* _About this exercise_
Up to and including the line that contains "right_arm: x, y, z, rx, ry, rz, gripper", return every line from the start of the data, unchanged.

* _Data_

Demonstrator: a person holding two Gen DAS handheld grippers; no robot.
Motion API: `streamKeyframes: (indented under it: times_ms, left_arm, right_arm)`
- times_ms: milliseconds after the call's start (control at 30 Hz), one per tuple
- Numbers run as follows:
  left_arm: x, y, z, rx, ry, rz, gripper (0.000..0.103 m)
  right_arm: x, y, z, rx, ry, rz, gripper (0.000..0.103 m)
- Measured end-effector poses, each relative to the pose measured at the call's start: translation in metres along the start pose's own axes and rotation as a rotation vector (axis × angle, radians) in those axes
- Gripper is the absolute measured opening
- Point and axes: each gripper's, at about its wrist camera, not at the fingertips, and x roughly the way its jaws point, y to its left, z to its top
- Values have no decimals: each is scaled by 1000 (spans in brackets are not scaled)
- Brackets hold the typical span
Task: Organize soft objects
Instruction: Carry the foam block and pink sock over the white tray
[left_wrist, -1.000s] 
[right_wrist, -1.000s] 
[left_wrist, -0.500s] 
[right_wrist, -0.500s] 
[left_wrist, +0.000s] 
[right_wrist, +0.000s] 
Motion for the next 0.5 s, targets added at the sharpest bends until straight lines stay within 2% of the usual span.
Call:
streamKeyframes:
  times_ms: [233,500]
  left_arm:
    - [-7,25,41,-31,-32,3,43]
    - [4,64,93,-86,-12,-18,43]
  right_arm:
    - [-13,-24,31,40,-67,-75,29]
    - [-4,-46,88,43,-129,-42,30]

* _Worked solution_
Demonstrator: a person holding two Gen DAS handheld grippers; no robot.
Motion API: `streamKeyframes: (indented under it: times_ms, left_arm, right_arm)`
- times_ms: milliseconds after the call's start (control at 30 Hz), one per tuple
- Numbers run as follows:
  left_arm: x, y, z, rx, ry, rz, gripper (0.000..0.103 m)
  right_arm: x, y, z, rx, ry, rz, gripper (0.000..0.103 m)

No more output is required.